RECORDS SUPPLIED Block Start

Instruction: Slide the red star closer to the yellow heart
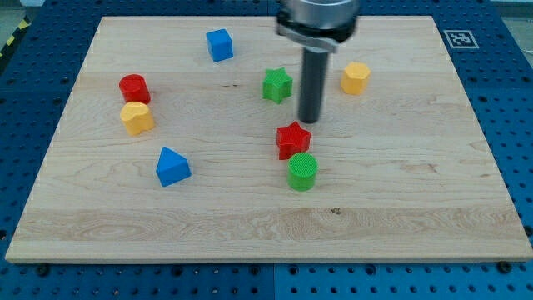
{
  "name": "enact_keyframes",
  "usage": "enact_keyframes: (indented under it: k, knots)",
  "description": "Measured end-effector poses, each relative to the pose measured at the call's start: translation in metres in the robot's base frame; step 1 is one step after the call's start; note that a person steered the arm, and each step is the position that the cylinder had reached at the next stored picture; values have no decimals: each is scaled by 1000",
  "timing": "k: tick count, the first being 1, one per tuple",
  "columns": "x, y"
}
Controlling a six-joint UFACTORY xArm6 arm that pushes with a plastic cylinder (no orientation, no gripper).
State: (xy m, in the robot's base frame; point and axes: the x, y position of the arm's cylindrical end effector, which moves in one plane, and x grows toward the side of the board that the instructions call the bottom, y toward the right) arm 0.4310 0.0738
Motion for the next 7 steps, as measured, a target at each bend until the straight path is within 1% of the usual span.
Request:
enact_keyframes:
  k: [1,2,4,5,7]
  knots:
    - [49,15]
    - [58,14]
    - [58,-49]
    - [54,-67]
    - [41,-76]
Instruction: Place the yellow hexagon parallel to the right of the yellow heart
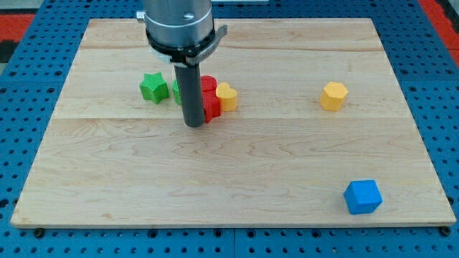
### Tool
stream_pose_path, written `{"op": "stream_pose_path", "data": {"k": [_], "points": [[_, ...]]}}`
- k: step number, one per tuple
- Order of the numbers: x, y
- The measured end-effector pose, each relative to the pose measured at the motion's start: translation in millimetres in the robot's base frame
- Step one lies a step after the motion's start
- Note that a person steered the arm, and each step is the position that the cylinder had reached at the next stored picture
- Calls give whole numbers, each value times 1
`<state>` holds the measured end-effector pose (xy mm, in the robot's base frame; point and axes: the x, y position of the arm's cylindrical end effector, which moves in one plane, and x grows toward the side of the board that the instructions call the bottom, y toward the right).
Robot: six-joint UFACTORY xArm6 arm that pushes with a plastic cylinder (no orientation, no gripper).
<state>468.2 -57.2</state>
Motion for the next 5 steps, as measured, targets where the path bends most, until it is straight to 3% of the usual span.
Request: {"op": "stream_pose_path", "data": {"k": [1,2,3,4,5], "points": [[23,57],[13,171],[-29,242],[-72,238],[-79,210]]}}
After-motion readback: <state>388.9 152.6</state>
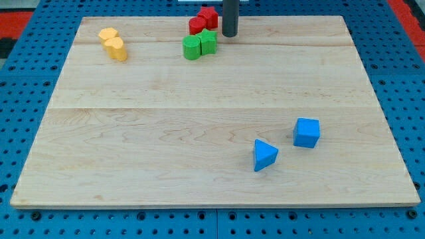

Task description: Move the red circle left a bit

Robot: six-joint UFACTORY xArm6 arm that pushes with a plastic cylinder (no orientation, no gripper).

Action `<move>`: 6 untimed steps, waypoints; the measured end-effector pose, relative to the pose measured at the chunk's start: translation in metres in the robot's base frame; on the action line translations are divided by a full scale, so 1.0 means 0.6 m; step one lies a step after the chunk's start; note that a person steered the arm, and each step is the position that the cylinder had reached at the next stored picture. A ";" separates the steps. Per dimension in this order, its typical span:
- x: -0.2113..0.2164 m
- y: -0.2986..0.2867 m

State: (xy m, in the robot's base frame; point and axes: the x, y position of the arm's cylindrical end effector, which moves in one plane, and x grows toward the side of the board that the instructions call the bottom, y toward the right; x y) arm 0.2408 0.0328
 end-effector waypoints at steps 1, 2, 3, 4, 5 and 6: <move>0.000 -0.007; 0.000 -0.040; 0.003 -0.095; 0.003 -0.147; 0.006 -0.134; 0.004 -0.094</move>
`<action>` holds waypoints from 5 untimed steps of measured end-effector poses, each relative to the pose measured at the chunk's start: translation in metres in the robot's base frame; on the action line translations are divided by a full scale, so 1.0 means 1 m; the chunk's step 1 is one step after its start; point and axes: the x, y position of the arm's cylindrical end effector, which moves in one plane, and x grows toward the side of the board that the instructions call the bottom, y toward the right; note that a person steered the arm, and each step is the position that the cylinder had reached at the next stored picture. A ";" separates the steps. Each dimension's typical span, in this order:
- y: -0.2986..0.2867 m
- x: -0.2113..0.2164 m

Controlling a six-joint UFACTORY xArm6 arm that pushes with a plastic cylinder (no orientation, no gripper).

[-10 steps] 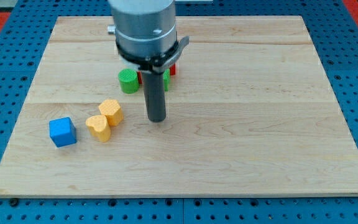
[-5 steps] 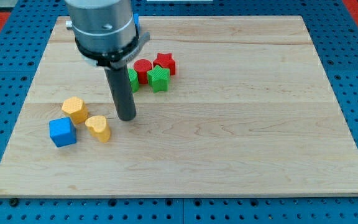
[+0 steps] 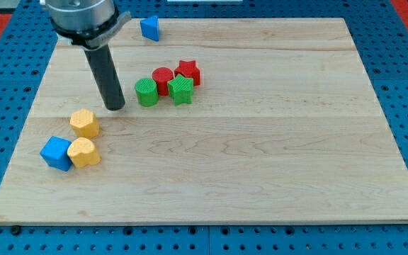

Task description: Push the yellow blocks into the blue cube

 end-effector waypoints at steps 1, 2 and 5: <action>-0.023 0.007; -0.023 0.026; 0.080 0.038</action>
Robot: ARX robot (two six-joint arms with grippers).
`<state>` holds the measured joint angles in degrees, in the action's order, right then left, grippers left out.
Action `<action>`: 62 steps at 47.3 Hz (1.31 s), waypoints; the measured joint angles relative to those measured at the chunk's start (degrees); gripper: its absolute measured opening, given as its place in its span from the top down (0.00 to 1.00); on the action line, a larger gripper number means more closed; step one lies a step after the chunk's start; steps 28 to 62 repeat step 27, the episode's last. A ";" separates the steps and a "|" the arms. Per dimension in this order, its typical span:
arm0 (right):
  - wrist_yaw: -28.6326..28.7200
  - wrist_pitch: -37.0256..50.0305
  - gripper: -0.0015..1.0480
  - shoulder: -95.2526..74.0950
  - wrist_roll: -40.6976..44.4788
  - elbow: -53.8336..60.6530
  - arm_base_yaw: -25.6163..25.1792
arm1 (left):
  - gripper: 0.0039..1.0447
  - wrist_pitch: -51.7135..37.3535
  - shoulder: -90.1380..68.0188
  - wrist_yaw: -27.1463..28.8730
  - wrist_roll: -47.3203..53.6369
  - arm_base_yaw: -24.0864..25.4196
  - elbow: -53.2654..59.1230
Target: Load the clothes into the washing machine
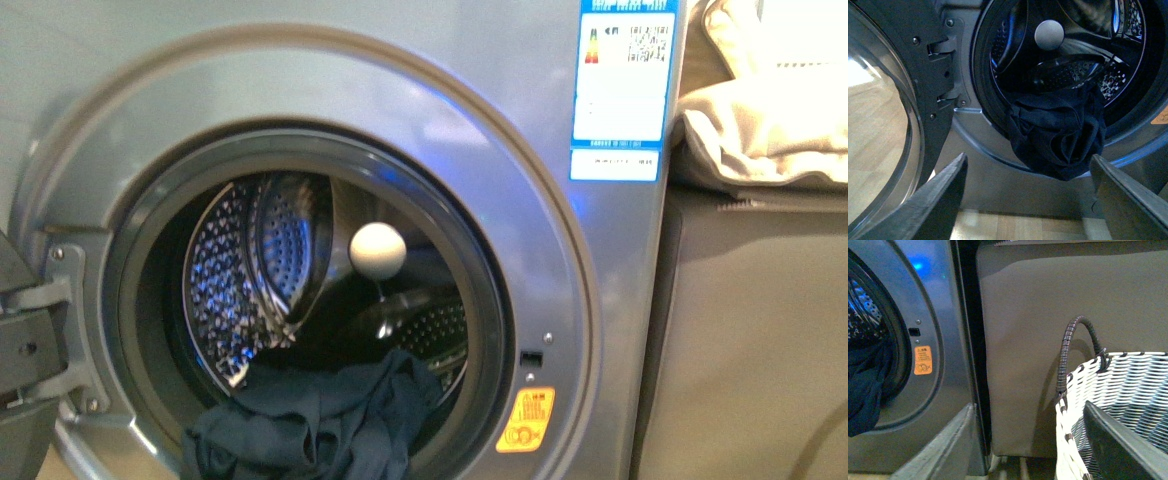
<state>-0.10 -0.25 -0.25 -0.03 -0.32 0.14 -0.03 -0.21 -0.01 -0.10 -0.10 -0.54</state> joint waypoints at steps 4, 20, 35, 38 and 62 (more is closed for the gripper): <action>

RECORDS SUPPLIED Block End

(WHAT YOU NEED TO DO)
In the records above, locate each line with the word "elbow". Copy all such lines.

(ANSWER SPACE)
  - elbow: -53.8336..60.6530
  - elbow: -53.2654..59.1230

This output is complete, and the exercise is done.